The kingdom of Qusdar, situated roughly to the north-eastern half of modern Balochistan. Qusdar became dependency of Ghazni during the first years of Sabuktigin's reign. During 1010–1011 CE, its ruler adopted a hostile attitude at the instigation of Ilig Khan and withheld the annual tribute. Sultan Mahmud marched against him in December 1011 AD and laid siege to Qusdar. The ruler offered submission and, promised annual tribute. The Sultan accepted these terms, allowed the ruler to retain his kingdom as a feudatory chieftain, and returned to Ghazni.

=== Incorporation of Guzgan ===
The Farighunid dynasty ruled Guzgan from before the 10th century until the early 11th century. The Ghaznavids and Farighunids started as allies around 995 AD with joint campaigns in Khorasan. A double marriage tied the two dynasties. Mahmud married a Farighunid princess, and his sister married a Farighunid prince. Following Mahmud's succession to the throne, the Farighunids became loyal Ghaznavid vassals, fighting in Mahmud’s major battles. After the last Farighunid ruler Abu'l-Nasr Muhammad died in 1010–1011 CE, Sultan Mahmud annexed Guzgan directly into the Ghaznavid empire, appointed his own son Muhammad as governor, therefore ending the Farighunid dynasty.
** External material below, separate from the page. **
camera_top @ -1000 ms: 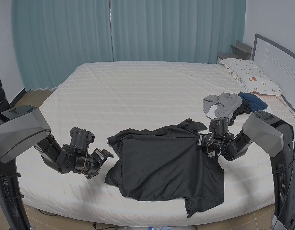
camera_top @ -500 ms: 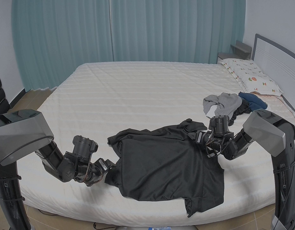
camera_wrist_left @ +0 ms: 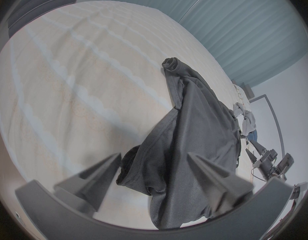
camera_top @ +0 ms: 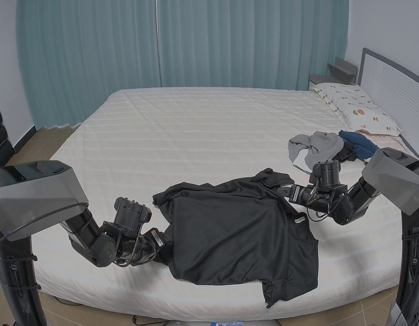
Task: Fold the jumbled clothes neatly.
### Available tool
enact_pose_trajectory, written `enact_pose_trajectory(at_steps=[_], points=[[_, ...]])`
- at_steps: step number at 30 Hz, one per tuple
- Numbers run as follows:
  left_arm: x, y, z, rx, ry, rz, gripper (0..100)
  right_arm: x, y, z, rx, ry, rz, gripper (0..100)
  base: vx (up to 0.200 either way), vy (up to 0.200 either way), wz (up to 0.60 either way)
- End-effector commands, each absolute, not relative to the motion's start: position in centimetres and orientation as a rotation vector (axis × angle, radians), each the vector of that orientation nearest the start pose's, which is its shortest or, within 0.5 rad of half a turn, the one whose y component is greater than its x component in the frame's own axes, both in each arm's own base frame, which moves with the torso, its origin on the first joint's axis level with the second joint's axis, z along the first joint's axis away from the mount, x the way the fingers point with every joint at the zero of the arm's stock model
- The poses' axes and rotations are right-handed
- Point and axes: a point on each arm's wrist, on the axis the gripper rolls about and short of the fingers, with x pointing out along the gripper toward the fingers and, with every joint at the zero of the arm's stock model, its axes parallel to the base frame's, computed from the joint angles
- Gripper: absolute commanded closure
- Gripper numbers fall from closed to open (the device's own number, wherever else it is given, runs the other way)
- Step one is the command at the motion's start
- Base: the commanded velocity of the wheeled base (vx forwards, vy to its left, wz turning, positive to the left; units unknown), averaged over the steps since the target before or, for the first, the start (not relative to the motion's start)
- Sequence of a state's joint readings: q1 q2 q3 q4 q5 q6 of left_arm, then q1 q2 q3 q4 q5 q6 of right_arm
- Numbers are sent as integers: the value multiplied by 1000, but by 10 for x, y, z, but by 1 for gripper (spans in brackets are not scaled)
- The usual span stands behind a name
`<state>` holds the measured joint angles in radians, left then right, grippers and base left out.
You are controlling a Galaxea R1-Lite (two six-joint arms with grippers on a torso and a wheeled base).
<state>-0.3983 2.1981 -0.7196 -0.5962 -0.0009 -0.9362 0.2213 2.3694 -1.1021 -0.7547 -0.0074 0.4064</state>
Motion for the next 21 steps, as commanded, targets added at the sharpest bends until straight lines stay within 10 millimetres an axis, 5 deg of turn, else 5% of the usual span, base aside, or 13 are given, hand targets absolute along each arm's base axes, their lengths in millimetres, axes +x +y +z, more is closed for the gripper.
enact_pose_trajectory(at_steps=[1, 9, 21], points=[[304, -131, -11, -669, 986, 68, 100, 415, 91, 21, 340, 539, 98, 0, 0, 0, 0], [292, -120, -14, -552, 1016, 89, 100, 415, 92, 13, 337, 559, 92, 0, 0, 0, 0], [269, -70, 33, -380, 1093, 191, 100, 415, 91, 12, 331, 584, 78, 0, 0, 0, 0]])
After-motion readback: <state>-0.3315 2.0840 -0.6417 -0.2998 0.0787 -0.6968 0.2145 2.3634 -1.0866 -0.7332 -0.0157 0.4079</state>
=== Conquest of Gharchistan ===
In May 999, following his conquest of Khorasan from the Samanid ruler 'Abd al-Malik II, Mahmud dispatched al-Utbi to the ruler of Gharchistan, Abu Nasr Muhammad ibn Asad ash-Shar to acknowledge Mahmud as the overlord. The Shar agreed, submitting as a vassal and replacing the Samanid amir's name with Mahmud's in the khutbah. Later, the Shar's son and successor, Shah Muhammad ibn Abi Nasr Muhammad, provoked Mahmud by refusing to join a military expedition and responding arrogantly when summoned to account for his actions. In response, Mahmud ordered his generals Altuntash, Arslan Jadhib, and Abu'l-Hasan al-Mani'i, the governor of Marv al-Rudh to invade Gharchistan in 1012. Despite the region's rugged terrain, the Ghaznavid forces advanced to the capital, Afshin situated fifty miles above Marv al-Rudh. The elder Shar, Abu Nasr Muhammad, submitted peacefully and received honourable treatment. However, Shah Muhammad resisted, retreating to a nearly inaccessible hill fortress. The Ghaznavids besieged the stronghold, breaching its outer walls with battering rams. After fierce defence, the garrison surrendered, and Shah Muhammad was captured along with many officers. He was imprisoned and died in captivity a few years later. His vizier was tortured to reveal hidden treasures. The kingdom of Gharchistan was fully annexed to the Ghaznavid Empire in 1012 and placed under the administration of Abu'l-Hasan al-Mani'i.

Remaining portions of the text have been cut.